Department of Surgery, Cancer Center Amsterdam, Amsterdam UMC, University of Amsterdam, Meibergdreef 9, 1105 AZ, Amsterdam, The Netherlands.
Department of Pathology, Cancer Center Amsterdam, Amsterdam UMC, University of Amsterdam, PO Box 22660, Mijbergdreef 9, 1105 AZ, Amsterdam, The Netherlands.
Virchows Arch. 2019 Oct;475(4):435-443. doi: 10.1007/s00428-019-02621-w. Epub 2019 Aug 24.
In perihilar cholangiocarcinoma (PHC), interpretation of the resection specimen is challenging for pathologists and clinicians alike. Thorough and correct reporting is necessary for reliable interpretation of residual disease status. The aim of this study is to assess completeness of PHC pathology reports in a single center and assess what hampers interpretation of pathology reports by clinicians. Pathology reports of patients resected for PHC at a single expert tertiary center drafted between 2000 and 2018 were assessed. Reports were assessed regarding completeness, according to the guideline of the International Collaboration on Cancer Reporting (ICCR). A total of 146 reports were assessed. Prognostic tumor characteristics such as vasoinvasive growth and perineural growth were missing in 30/146 (34%) and 22/146 (15%), respectively. One or more planes were missing in 94/146 (64%) of the reports, with the periductal dissection plane missing in 51/145 (35%). Residual disease could be re-classified from R0 to R1 in 22 patients (15%). Reasons for R1 in these patients were the presence of a positive periductal dissection plane (n = 2), < 1-mm margin at the periductal dissection plane (n = 11), or liver parenchyma (n = 9). Completeness of reports improved significantly when drafted by an expert HPB pathologist. This study demonstrates that pathology reporting of PHC is challenging. Reports are frequently incomplete and often do not incorporate assessment of all resection planes and the dissection plane. The periductal dissection plane is frequently overlooked, but is a major cause of residual disease.
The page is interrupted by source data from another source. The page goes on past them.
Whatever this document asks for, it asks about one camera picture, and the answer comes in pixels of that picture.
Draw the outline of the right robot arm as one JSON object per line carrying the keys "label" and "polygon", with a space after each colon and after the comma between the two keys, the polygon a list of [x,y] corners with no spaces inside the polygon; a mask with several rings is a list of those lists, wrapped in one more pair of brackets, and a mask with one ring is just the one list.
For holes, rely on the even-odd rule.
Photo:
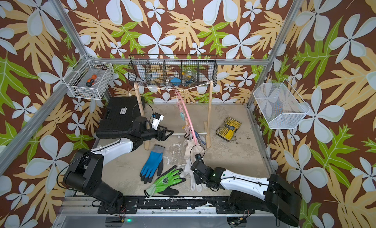
{"label": "right robot arm", "polygon": [[191,170],[196,184],[213,191],[232,190],[229,204],[236,208],[264,210],[285,224],[299,225],[302,195],[282,177],[272,174],[269,178],[254,178],[221,167],[212,169],[204,164],[201,154],[195,155]]}

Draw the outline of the pink clip hanger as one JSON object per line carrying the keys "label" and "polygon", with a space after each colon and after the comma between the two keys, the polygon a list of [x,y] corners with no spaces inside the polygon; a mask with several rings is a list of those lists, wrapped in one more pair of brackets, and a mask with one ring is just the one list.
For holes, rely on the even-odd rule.
{"label": "pink clip hanger", "polygon": [[185,126],[183,129],[185,130],[184,138],[192,139],[195,143],[195,145],[198,144],[197,136],[188,112],[188,109],[185,105],[184,99],[179,93],[179,91],[175,91],[176,99],[177,99],[177,106],[180,111],[180,117],[185,122]]}

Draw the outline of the green rubber glove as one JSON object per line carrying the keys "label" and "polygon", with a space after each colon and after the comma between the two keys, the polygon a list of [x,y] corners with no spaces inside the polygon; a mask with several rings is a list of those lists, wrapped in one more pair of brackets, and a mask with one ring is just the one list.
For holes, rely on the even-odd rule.
{"label": "green rubber glove", "polygon": [[186,181],[185,178],[180,177],[182,172],[183,169],[178,169],[177,166],[174,165],[169,170],[160,175],[148,189],[144,190],[145,196],[147,198],[152,197],[154,194],[177,196],[179,194],[179,191],[172,187]]}

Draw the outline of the white cotton glove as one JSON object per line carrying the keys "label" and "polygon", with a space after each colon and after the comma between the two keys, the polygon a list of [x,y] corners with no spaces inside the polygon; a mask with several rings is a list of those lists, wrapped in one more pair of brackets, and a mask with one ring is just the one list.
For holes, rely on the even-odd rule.
{"label": "white cotton glove", "polygon": [[191,170],[192,163],[189,159],[186,160],[186,165],[184,167],[183,172],[180,174],[181,178],[187,179],[187,177],[190,177],[190,189],[191,191],[197,191],[202,192],[203,187],[201,184],[196,184],[193,171]]}

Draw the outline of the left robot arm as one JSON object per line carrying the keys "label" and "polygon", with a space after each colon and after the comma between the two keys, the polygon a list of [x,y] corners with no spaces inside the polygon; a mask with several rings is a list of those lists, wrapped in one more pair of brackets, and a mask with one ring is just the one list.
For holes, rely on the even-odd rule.
{"label": "left robot arm", "polygon": [[143,116],[136,117],[133,127],[122,131],[117,142],[90,151],[79,150],[68,166],[63,182],[70,189],[101,201],[108,213],[125,211],[124,195],[102,180],[103,166],[121,155],[135,151],[145,141],[168,139],[174,132],[160,125],[162,119],[163,116],[159,114],[152,121]]}

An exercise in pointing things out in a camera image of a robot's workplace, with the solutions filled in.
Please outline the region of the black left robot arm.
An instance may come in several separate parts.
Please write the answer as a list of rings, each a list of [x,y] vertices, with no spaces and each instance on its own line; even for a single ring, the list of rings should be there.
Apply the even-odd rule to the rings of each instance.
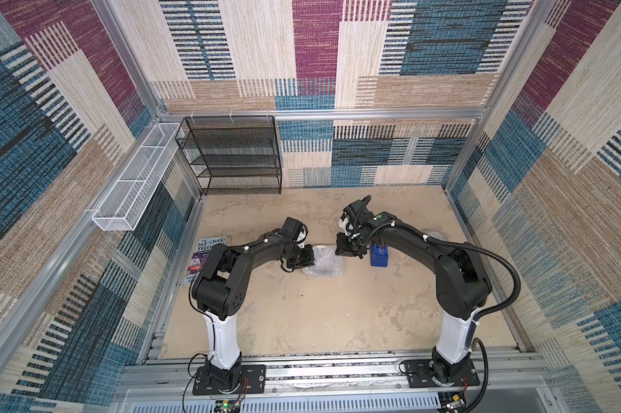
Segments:
[[[278,262],[286,273],[314,264],[313,247],[305,243],[308,229],[276,229],[243,245],[217,244],[190,288],[190,299],[207,325],[209,354],[202,380],[227,392],[243,379],[242,351],[236,337],[236,314],[242,307],[254,269]]]

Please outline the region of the clear bubble wrap sheet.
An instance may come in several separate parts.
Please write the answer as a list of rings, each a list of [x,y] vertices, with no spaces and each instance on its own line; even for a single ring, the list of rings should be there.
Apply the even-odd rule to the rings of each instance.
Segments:
[[[313,247],[314,263],[302,269],[305,275],[337,277],[343,274],[344,258],[336,254],[336,248],[326,245]]]

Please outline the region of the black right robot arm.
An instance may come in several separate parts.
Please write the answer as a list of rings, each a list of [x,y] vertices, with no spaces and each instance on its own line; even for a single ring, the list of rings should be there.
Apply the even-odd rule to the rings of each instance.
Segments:
[[[362,258],[373,244],[402,252],[435,276],[435,296],[444,311],[441,335],[433,348],[430,371],[437,385],[453,385],[471,360],[479,320],[518,299],[522,284],[515,267],[498,254],[469,243],[443,241],[421,232],[390,213],[371,213],[363,201],[343,209],[336,236],[338,256]],[[503,302],[486,307],[493,287],[482,256],[508,270],[513,289]]]

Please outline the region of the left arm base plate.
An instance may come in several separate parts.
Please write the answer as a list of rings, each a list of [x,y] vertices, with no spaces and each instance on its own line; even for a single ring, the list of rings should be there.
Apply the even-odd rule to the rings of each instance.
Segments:
[[[262,394],[265,389],[267,367],[265,365],[236,364],[230,370],[217,368],[211,363],[198,368],[193,382],[193,395],[214,396],[227,394],[237,396],[246,392]]]

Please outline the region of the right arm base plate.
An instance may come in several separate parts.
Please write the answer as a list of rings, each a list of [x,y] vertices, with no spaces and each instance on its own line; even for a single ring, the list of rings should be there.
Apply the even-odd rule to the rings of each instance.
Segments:
[[[406,377],[412,389],[459,387],[475,388],[481,385],[481,379],[471,359],[455,365],[439,366],[431,359],[411,359],[402,361],[399,370]]]

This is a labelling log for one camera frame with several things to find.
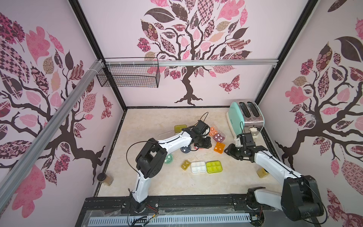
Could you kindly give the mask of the orange two-cell pillbox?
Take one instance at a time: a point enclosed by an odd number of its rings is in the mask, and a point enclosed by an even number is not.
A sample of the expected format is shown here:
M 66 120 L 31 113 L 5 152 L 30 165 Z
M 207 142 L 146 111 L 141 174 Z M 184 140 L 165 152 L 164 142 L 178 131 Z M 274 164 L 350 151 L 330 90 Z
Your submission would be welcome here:
M 214 151 L 219 154 L 222 154 L 224 152 L 225 146 L 226 146 L 225 144 L 217 142 L 214 147 Z

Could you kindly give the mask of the white square pillbox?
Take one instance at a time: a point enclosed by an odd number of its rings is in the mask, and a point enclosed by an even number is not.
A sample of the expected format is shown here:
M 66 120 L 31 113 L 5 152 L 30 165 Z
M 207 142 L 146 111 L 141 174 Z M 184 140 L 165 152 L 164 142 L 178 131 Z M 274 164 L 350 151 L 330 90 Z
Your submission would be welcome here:
M 206 163 L 204 161 L 191 162 L 191 172 L 193 174 L 201 174 L 207 172 Z

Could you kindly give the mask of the yellow small pillbox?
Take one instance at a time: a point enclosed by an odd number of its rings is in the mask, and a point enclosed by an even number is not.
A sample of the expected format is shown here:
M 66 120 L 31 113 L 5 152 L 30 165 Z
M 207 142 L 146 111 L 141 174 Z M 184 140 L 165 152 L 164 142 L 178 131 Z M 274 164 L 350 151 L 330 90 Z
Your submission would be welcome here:
M 190 162 L 190 161 L 188 161 L 188 160 L 185 160 L 185 161 L 183 161 L 183 163 L 181 164 L 181 168 L 182 168 L 183 170 L 185 170 L 185 171 L 186 171 L 190 165 L 191 165 L 191 162 Z

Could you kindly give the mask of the lime green square pillbox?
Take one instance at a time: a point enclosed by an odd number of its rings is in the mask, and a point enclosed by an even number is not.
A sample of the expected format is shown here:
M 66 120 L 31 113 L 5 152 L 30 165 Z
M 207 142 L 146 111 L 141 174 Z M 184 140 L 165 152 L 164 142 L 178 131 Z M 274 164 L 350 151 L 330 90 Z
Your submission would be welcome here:
M 220 161 L 210 161 L 206 163 L 207 173 L 214 174 L 223 171 L 223 167 Z

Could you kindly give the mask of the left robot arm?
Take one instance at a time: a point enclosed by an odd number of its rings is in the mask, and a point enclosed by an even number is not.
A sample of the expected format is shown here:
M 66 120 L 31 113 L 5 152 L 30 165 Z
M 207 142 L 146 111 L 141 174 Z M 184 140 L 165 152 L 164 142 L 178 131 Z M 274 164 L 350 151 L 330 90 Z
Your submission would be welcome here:
M 191 145 L 197 148 L 211 148 L 209 132 L 210 127 L 198 120 L 195 125 L 183 128 L 180 133 L 167 139 L 158 141 L 151 138 L 144 141 L 145 145 L 137 155 L 136 167 L 133 168 L 137 172 L 137 178 L 135 189 L 130 192 L 132 208 L 141 212 L 146 207 L 150 180 L 160 172 L 167 155 Z

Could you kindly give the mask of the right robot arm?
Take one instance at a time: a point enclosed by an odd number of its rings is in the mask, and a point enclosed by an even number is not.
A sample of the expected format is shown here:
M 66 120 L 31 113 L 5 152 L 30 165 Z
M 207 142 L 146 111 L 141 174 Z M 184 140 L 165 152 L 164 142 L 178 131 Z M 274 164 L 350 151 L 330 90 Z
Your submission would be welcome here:
M 250 161 L 262 167 L 282 186 L 282 192 L 265 187 L 250 188 L 246 203 L 252 209 L 267 205 L 283 211 L 291 221 L 305 220 L 327 214 L 316 180 L 302 175 L 275 158 L 264 146 L 257 146 L 250 133 L 239 134 L 224 152 L 240 161 Z

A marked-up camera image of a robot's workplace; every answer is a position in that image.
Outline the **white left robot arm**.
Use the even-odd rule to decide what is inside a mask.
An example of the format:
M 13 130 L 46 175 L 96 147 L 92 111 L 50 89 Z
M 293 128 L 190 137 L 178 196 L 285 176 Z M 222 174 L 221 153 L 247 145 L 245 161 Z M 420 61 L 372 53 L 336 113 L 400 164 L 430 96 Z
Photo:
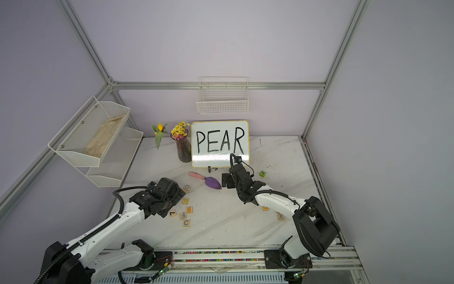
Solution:
M 150 216 L 166 217 L 186 195 L 179 185 L 166 177 L 157 183 L 135 187 L 137 193 L 124 200 L 123 189 L 113 191 L 119 211 L 87 233 L 65 244 L 55 242 L 44 254 L 37 284 L 94 284 L 131 267 L 149 270 L 171 263 L 171 257 L 157 257 L 154 248 L 142 239 L 108 253 L 113 241 Z

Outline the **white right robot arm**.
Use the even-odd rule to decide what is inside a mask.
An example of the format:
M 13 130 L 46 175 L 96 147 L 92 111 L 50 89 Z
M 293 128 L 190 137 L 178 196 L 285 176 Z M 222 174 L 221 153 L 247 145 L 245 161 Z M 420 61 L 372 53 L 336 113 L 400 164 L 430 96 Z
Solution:
M 266 268 L 309 269 L 311 256 L 325 257 L 340 228 L 319 198 L 301 199 L 276 191 L 264 182 L 253 180 L 242 163 L 231 164 L 229 172 L 244 204 L 273 209 L 292 219 L 296 228 L 297 234 L 290 236 L 279 249 L 264 252 Z

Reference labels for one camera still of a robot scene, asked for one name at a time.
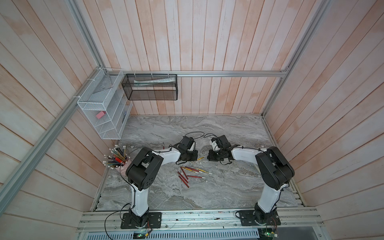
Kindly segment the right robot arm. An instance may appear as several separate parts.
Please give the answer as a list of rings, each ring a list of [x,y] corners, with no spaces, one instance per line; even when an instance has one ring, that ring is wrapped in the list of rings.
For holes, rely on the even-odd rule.
[[[226,136],[215,137],[210,140],[212,149],[207,159],[221,162],[244,161],[256,164],[264,180],[262,195],[255,204],[254,221],[259,225],[266,225],[268,220],[277,215],[277,203],[283,190],[290,186],[290,180],[295,175],[293,167],[277,147],[267,149],[248,148],[231,145]]]

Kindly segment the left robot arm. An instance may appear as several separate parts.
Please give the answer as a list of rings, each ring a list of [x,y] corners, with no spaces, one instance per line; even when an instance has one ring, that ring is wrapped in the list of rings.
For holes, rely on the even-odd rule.
[[[124,215],[124,222],[134,227],[143,227],[147,224],[149,187],[156,179],[161,166],[168,163],[180,165],[197,159],[195,140],[187,136],[167,149],[152,150],[143,147],[126,170],[132,190],[132,206],[129,213]]]

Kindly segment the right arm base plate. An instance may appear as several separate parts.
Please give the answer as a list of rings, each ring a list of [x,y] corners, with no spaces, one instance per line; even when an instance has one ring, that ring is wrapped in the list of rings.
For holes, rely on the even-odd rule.
[[[276,210],[271,213],[255,210],[241,210],[236,212],[241,224],[245,226],[280,226],[281,220]]]

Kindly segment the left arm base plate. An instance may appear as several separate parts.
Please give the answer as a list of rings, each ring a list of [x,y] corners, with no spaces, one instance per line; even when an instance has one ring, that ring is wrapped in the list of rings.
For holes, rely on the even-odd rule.
[[[159,229],[161,227],[162,213],[144,213],[139,217],[134,213],[123,214],[121,229]]]

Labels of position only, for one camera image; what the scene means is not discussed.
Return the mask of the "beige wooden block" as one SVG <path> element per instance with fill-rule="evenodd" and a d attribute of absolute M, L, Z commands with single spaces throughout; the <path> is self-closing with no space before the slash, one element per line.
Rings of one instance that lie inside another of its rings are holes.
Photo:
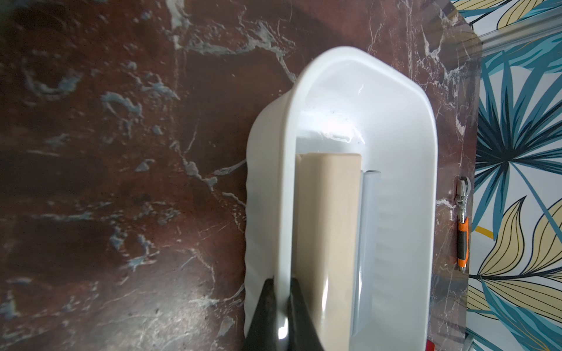
<path fill-rule="evenodd" d="M 297 157 L 293 274 L 325 350 L 348 350 L 361 156 Z"/>

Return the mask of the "grey block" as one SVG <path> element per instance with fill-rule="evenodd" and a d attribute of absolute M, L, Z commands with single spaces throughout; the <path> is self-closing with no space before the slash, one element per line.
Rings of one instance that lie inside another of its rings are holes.
<path fill-rule="evenodd" d="M 361 333 L 372 320 L 375 251 L 380 214 L 380 183 L 381 173 L 379 171 L 361 173 L 352 336 Z"/>

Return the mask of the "red clip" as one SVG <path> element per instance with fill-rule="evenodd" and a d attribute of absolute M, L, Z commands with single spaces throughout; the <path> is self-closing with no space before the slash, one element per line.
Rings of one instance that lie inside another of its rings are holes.
<path fill-rule="evenodd" d="M 426 343 L 425 351 L 435 351 L 435 350 L 436 350 L 435 344 L 428 339 Z"/>

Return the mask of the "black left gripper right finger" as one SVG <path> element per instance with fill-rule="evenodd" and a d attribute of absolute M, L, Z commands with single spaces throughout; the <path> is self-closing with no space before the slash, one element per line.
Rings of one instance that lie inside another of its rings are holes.
<path fill-rule="evenodd" d="M 288 327 L 289 350 L 324 351 L 296 278 L 291 279 Z"/>

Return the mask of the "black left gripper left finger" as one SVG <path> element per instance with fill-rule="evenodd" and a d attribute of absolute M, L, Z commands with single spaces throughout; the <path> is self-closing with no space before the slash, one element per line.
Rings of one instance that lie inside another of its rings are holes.
<path fill-rule="evenodd" d="M 277 300 L 274 280 L 266 279 L 258 300 L 243 351 L 274 351 L 277 349 Z"/>

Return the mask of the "white rectangular tray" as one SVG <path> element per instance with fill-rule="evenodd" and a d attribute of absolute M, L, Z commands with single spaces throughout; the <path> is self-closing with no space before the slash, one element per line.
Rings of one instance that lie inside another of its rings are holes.
<path fill-rule="evenodd" d="M 359 154 L 361 173 L 381 173 L 372 320 L 351 335 L 348 350 L 423 350 L 435 226 L 436 122 L 416 83 L 352 47 L 315 58 L 250 130 L 245 336 L 263 284 L 272 278 L 276 350 L 289 350 L 297 157 L 308 153 Z"/>

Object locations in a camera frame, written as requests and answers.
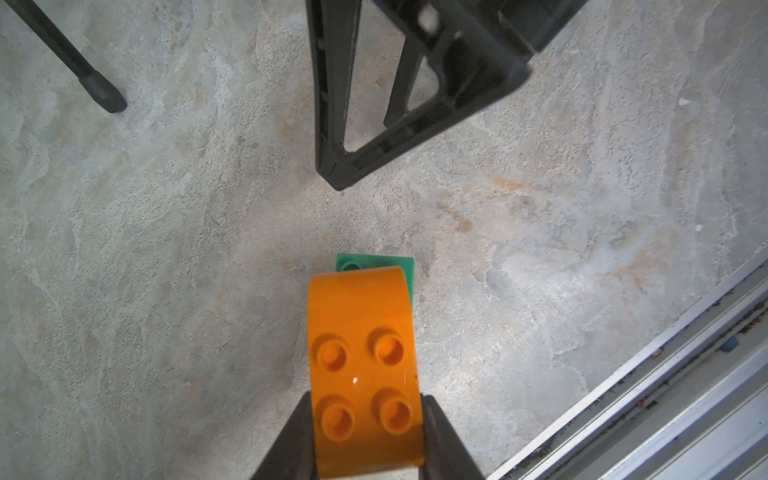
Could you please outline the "dark green lego brick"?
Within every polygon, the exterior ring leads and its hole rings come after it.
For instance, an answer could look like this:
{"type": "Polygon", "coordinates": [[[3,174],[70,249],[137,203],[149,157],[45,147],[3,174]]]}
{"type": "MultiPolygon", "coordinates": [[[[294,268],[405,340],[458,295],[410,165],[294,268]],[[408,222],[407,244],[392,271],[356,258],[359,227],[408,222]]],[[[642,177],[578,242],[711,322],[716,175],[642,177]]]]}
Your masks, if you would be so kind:
{"type": "Polygon", "coordinates": [[[339,253],[336,256],[336,271],[368,270],[385,267],[399,267],[405,277],[409,299],[413,301],[415,260],[411,257],[382,256],[357,253],[339,253]]]}

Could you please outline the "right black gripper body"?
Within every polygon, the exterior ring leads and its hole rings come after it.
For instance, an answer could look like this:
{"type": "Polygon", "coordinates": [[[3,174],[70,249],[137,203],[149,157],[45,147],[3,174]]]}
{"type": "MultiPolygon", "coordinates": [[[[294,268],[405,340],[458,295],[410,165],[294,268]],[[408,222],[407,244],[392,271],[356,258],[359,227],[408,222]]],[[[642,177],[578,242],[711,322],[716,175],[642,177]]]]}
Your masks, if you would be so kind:
{"type": "Polygon", "coordinates": [[[586,0],[489,0],[481,11],[524,56],[541,53],[586,0]]]}

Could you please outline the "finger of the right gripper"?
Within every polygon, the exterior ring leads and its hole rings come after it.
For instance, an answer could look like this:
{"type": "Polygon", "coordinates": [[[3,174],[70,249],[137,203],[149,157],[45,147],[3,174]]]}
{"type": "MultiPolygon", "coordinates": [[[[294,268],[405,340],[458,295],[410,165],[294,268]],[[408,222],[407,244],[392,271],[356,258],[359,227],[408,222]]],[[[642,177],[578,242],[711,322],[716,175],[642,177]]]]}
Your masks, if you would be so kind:
{"type": "Polygon", "coordinates": [[[383,124],[355,151],[344,146],[362,4],[306,4],[314,74],[315,168],[342,191],[400,155],[520,88],[532,56],[491,19],[494,2],[379,1],[405,40],[383,124]]]}

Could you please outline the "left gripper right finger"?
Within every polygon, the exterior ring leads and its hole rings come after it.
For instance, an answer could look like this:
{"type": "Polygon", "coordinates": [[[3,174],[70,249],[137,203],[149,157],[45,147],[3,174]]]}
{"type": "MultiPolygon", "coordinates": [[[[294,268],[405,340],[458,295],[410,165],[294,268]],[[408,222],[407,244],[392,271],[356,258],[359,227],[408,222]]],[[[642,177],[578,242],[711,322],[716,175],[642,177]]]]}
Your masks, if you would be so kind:
{"type": "Polygon", "coordinates": [[[424,464],[421,480],[484,480],[447,416],[431,395],[422,396],[424,464]]]}

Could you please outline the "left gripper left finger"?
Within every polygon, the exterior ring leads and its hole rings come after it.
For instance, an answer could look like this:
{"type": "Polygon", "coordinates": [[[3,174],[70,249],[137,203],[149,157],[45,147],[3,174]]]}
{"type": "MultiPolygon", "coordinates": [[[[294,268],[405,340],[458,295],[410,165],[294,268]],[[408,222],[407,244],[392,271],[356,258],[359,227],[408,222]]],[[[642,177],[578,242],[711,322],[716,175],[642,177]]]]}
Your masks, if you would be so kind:
{"type": "Polygon", "coordinates": [[[252,480],[315,480],[317,467],[311,393],[305,392],[252,480]]]}

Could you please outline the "orange curved lego brick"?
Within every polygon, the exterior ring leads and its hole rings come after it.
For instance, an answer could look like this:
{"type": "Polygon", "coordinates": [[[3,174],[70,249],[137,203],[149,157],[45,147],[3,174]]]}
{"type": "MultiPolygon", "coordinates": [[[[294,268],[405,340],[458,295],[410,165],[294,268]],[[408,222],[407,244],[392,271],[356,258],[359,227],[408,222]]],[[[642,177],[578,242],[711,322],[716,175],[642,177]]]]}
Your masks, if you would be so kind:
{"type": "Polygon", "coordinates": [[[314,276],[308,295],[308,346],[319,476],[421,466],[423,413],[402,270],[314,276]]]}

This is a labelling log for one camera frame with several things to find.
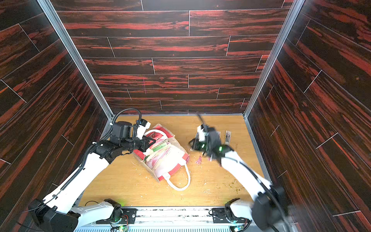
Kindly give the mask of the folding fan dark blue print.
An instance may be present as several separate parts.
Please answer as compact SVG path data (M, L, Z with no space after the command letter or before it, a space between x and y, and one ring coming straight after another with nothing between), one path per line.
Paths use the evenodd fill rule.
M227 130L225 132L225 144L230 145L230 143L231 143L231 132Z

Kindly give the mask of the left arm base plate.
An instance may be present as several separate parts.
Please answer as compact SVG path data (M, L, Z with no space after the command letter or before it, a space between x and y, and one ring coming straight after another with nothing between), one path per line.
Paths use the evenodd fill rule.
M121 208L120 210L115 209L112 215L108 219L102 219L96 221L98 225L130 225L134 224L137 216L136 208Z

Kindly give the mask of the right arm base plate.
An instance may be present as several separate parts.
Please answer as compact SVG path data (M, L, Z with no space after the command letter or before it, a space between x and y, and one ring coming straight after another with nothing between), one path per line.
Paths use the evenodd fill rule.
M214 207L209 210L214 224L244 224L252 222L248 206Z

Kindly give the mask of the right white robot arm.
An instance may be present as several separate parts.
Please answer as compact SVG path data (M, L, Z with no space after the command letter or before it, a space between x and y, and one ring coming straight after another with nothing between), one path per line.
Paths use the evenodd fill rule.
M243 218L247 225L254 222L262 231L272 229L275 232L276 223L282 221L285 229L291 231L287 219L288 204L285 190L282 187L274 187L270 181L252 170L233 148L222 144L215 128L205 124L200 125L189 145L192 150L200 151L211 160L216 160L251 196L253 204L240 198L232 199L225 204L225 215L228 221L235 223Z

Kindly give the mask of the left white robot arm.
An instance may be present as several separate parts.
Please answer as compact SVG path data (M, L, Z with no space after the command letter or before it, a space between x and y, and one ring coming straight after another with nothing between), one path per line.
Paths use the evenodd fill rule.
M42 232L73 232L99 220L121 221L121 204L106 199L91 206L74 203L89 184L123 151L146 151L155 140L145 136L150 122L139 119L135 124L114 122L108 133L84 153L81 164L54 191L29 205L30 215Z

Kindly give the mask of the folding fan pink tassel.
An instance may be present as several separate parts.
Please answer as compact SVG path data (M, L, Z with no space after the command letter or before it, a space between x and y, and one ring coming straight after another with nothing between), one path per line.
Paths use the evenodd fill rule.
M202 162L203 162L203 158L202 158L202 156L199 156L199 158L196 160L195 163L196 163L197 165L201 165Z

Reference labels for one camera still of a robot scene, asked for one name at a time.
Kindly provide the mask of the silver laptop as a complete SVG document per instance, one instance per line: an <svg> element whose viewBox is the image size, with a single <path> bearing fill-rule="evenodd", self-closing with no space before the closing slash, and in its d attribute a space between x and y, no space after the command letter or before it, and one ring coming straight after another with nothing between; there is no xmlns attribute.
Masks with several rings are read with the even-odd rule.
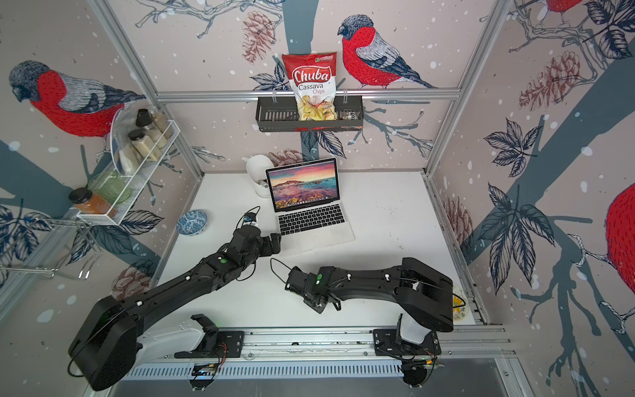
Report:
<svg viewBox="0 0 635 397"><path fill-rule="evenodd" d="M312 160L266 170L280 254L301 253L355 240L342 203L337 161Z"/></svg>

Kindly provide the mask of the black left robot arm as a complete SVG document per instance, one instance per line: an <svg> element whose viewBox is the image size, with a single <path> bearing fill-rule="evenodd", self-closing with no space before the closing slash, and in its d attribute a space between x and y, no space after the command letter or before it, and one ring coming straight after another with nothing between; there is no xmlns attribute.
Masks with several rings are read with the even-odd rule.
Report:
<svg viewBox="0 0 635 397"><path fill-rule="evenodd" d="M246 225L233 232L229 243L201 259L171 281L124 300L107 296L89 312L69 346L71 362L93 390L106 390L132 370L142 344L137 341L151 326L199 297L238 279L261 257L280 253L281 235L262 236Z"/></svg>

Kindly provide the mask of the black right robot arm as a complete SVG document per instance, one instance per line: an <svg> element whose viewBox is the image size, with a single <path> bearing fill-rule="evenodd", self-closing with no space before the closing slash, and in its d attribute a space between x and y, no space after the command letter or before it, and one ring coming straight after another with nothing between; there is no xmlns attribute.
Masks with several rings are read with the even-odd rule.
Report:
<svg viewBox="0 0 635 397"><path fill-rule="evenodd" d="M305 273L297 266L289 272L285 289L302 297L304 304L321 314L329 304L371 299L398 304L415 323L434 332L452 332L453 281L427 264L405 257L399 266L383 270L350 271L323 266Z"/></svg>
在肝门部胆管癌(PHC)中,病理学家和临床医生都对肿瘤标本的解读感到具有挑战性。彻底和正确的报告对于可靠地解读残留疾病状态是必要的。本研究的目的是评估单一中心的 PHC 病理报告的完整性,并评估哪些因素会阻碍临床医生对病理报告的解读。评估了 2000 年至 2018 年期间在一家专家级三级中心接受 PHC 切除的患者的病理报告。报告根据国际癌症报告合作组织(ICCR)的指南进行了完整性评估。共评估了 146 份报告。30/146(34%)和 22/146(15%)的报告分别缺失了血管侵犯性生长和神经周围生长等预后肿瘤特征。94/146(64%)的报告缺少一个或多个平面,其中 51/145(35%)的报告缺失了胆管周围解剖平面。22 例患者(15%)的残留疾病可从 R0 重新分类为 R1。这些患者 R1 的原因是胆管周围解剖平面存在阳性(n = 2)、胆管周围解剖平面的边缘 < 1mm(n = 11)或肝实质(n = 9)。当由专家级肝胆病理学家起草报告时,报告的完整性显著提高。本研究表明,PHC 的病理报告具有挑战性。报告通常不完整,并且经常不包括对所有切除平面和解剖平面的评估。胆管周围解剖平面经常被忽视,但却是残留疾病的主要原因。